### DATA EXCERPT ###
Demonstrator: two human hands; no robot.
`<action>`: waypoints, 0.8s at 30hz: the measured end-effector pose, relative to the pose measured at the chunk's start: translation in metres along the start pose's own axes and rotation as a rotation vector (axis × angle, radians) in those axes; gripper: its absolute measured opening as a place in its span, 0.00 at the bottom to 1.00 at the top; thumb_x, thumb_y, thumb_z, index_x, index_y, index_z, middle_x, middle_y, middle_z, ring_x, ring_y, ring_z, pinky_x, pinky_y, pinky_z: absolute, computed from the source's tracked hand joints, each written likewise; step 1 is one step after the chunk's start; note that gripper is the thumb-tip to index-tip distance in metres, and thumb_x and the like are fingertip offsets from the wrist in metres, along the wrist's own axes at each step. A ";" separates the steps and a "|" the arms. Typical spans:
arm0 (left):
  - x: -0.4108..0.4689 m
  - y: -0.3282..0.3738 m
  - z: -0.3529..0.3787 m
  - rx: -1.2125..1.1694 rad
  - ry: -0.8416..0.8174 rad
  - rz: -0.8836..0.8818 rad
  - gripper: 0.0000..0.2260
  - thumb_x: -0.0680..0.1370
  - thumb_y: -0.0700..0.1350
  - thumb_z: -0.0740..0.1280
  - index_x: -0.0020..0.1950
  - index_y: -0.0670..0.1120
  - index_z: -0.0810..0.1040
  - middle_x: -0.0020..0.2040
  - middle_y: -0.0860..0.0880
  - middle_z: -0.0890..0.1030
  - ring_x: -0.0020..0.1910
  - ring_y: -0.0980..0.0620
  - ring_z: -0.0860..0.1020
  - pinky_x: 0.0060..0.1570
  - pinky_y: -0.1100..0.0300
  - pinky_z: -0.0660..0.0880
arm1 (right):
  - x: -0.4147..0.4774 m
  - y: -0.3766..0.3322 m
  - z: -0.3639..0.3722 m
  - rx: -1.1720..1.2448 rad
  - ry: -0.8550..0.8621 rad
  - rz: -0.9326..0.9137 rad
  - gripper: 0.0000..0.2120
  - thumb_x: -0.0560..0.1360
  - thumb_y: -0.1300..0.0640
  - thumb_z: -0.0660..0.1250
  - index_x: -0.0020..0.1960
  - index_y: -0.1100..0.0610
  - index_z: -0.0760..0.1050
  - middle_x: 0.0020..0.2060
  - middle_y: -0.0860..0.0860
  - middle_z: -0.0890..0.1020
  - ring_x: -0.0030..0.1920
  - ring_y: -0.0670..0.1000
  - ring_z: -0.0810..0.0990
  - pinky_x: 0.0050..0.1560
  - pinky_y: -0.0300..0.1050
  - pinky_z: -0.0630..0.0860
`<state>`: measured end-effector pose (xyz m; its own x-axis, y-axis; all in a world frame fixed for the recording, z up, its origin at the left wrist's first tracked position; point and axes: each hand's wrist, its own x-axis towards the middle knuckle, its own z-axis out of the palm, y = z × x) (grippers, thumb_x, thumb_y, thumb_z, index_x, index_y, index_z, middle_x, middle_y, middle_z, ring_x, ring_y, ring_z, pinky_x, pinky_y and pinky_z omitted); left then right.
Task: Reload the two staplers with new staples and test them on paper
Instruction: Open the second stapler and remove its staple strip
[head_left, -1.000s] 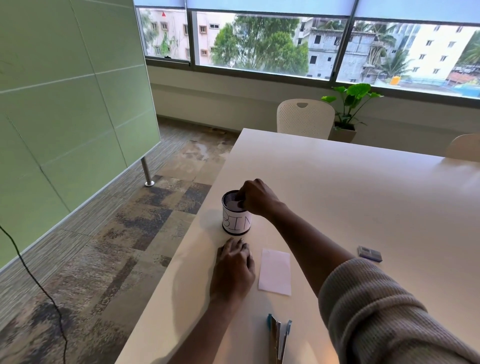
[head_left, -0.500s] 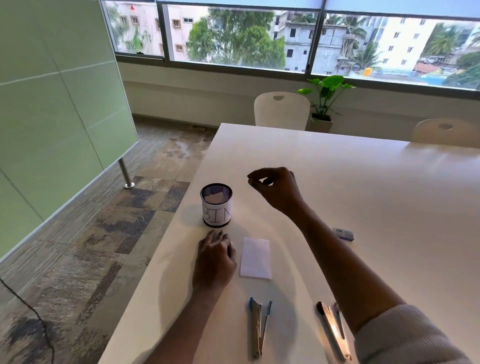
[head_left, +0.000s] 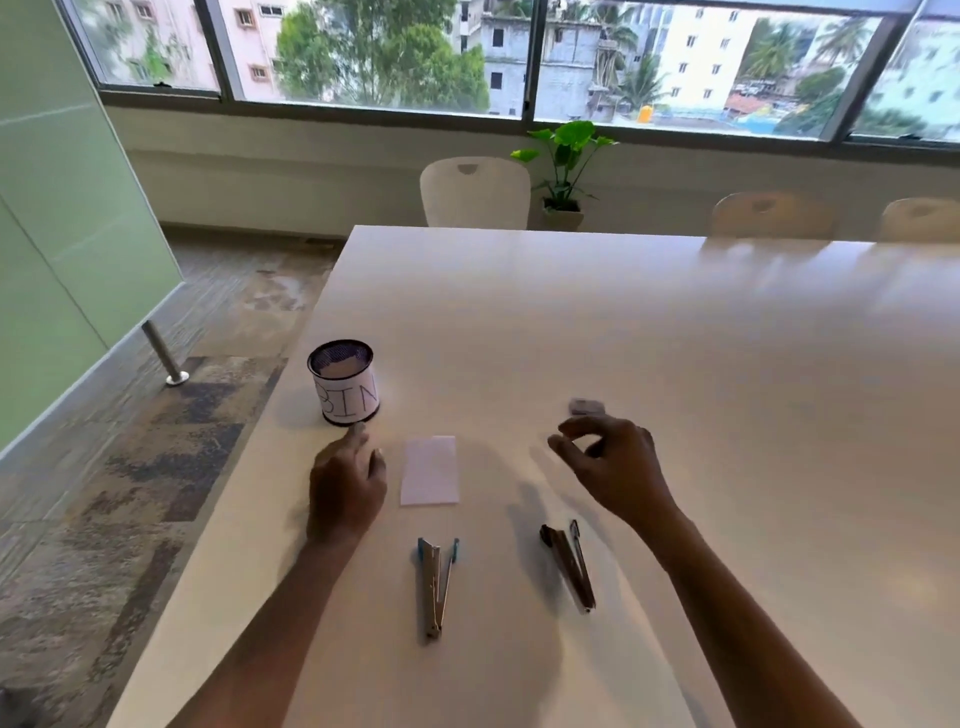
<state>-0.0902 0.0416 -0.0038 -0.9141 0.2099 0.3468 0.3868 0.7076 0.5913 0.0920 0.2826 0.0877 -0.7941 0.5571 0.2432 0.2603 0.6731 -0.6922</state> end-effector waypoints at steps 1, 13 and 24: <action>-0.002 0.003 0.000 -0.008 -0.002 0.003 0.18 0.73 0.38 0.71 0.63 0.37 0.79 0.57 0.39 0.83 0.55 0.38 0.81 0.59 0.50 0.75 | -0.011 0.006 0.002 -0.031 -0.007 0.015 0.11 0.72 0.46 0.75 0.50 0.52 0.85 0.46 0.42 0.86 0.34 0.41 0.82 0.43 0.31 0.75; -0.026 0.010 0.011 -0.011 -0.108 -0.029 0.19 0.77 0.47 0.68 0.67 0.44 0.77 0.63 0.38 0.79 0.64 0.40 0.75 0.65 0.50 0.73 | -0.081 0.028 0.032 -0.202 -0.044 0.153 0.19 0.70 0.41 0.74 0.55 0.52 0.82 0.51 0.48 0.82 0.52 0.51 0.81 0.46 0.41 0.69; -0.030 0.017 0.002 -0.032 -0.106 -0.019 0.17 0.77 0.47 0.68 0.65 0.43 0.78 0.62 0.40 0.81 0.63 0.41 0.77 0.64 0.51 0.73 | -0.085 0.023 0.033 -0.184 -0.027 0.154 0.19 0.71 0.41 0.74 0.54 0.53 0.82 0.49 0.50 0.81 0.49 0.53 0.81 0.44 0.42 0.70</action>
<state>-0.0566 0.0489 -0.0058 -0.9283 0.2681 0.2578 0.3718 0.6909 0.6201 0.1472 0.2350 0.0284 -0.7510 0.6485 0.1242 0.4733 0.6599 -0.5835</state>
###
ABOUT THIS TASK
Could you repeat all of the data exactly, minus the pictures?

SOLUTION FOR THIS TASK
Demonstrator: two human hands; no robot.
`<action>`: waypoints, 0.8s at 30hz: the measured end-effector pose, relative to the pose measured at the chunk's start: translation in metres along the start pose's own axes and rotation as a rotation vector (axis × angle, radians) in those axes; gripper: its absolute measured opening as a place in its span, 0.00 at the bottom to 1.00 at the top; thumb_x, thumb_y, thumb_z, index_x, index_y, index_z, middle_x, middle_y, middle_z, ring_x, ring_y, ring_z, pinky_x, pinky_y, pinky_z: absolute, computed from the source's tracked hand joints, each written likewise; step 1 is one step after the chunk's start; note that gripper is the thumb-tip to index-tip distance in metres, and thumb_x and the like are fingertip offsets from the wrist in metres, along the wrist's own axes at each step. A ";" separates the steps and a "|" the arms. Typical spans:
arm0 (left):
  - x: -0.4108..0.4689 m
  - y: -0.3282..0.3738 m
  - z: -0.3529..0.3787 m
  - rx: -1.2125..1.1694 rad
  - ry: -0.8416..0.8174 rad
  - rz: -0.8836..0.8818 rad
  - gripper: 0.0000..0.2260
  - thumb_x: -0.0680..0.1370
  - thumb_y: -0.0700..0.1350
  - thumb_z: -0.0740..0.1280
  - index_x: -0.0020..0.1950
  - index_y: -0.0670..0.1120
  - index_z: -0.0810..0.1040
  - middle_x: -0.0020..0.2040
  - middle_y: -0.0860..0.0880
  - middle_z: -0.0890..0.1030
  - ring_x: -0.0020..0.1910
  - ring_y: -0.0980..0.0620
  - ring_z: -0.0860..0.1020
  - pinky_x: 0.0060..0.1570
  - pinky_y: -0.1100..0.0300
  - pinky_z: -0.0660..0.0880
arm1 (right):
  - x: -0.4147..0.4774 m
  - y: -0.3766..0.3322 m
  - z: -0.3639..0.3722 m
  - rx: -1.1720..1.2448 rad
  - ry: -0.8550..0.8621 rad
  - rz: -0.9326..0.9137 rad
  - gripper: 0.0000..0.2120
  - thumb_x: -0.0560..0.1360
  - thumb_y: -0.1300..0.0640
  - thumb_z: -0.0660..0.1250
  - index_x: -0.0020..0.1960
  - index_y: -0.1100..0.0610
  - index_z: -0.0760..0.1050
  - middle_x: 0.0020..0.2060
  - middle_y: -0.0860..0.0860
  - middle_z: -0.0890..0.1020
  - ring_x: -0.0030..0.1920
  - ring_y: -0.0670..0.1000
  - ring_z: -0.0810..0.0990
  - pinky_x: 0.0050..0.1560
  - pinky_y: -0.0300..0.1050
  - pinky_z: -0.0630..0.0860
`<state>`: measured end-effector pose (xyz m; its own x-axis, y-axis; all in a world frame fixed for the recording, z up, its origin at the left wrist's first tracked position; point and axes: each hand's wrist, its own x-axis towards the middle knuckle, its own z-axis out of the palm, y = z × x) (grippers, thumb_x, thumb_y, thumb_z, index_x, index_y, index_z, middle_x, middle_y, middle_z, ring_x, ring_y, ring_z, pinky_x, pinky_y and pinky_z omitted); left then right.
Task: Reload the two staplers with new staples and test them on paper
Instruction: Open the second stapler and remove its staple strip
[head_left, -1.000s] 
[head_left, -0.500s] 
[head_left, +0.000s] 
<state>-0.0902 0.0416 -0.0038 -0.9141 0.2099 0.3468 0.3868 0.7076 0.5913 0.0920 0.2826 0.0877 -0.7941 0.5571 0.2432 0.2603 0.6731 -0.6922</state> end-effector waypoints at steps 1, 13 and 24: <action>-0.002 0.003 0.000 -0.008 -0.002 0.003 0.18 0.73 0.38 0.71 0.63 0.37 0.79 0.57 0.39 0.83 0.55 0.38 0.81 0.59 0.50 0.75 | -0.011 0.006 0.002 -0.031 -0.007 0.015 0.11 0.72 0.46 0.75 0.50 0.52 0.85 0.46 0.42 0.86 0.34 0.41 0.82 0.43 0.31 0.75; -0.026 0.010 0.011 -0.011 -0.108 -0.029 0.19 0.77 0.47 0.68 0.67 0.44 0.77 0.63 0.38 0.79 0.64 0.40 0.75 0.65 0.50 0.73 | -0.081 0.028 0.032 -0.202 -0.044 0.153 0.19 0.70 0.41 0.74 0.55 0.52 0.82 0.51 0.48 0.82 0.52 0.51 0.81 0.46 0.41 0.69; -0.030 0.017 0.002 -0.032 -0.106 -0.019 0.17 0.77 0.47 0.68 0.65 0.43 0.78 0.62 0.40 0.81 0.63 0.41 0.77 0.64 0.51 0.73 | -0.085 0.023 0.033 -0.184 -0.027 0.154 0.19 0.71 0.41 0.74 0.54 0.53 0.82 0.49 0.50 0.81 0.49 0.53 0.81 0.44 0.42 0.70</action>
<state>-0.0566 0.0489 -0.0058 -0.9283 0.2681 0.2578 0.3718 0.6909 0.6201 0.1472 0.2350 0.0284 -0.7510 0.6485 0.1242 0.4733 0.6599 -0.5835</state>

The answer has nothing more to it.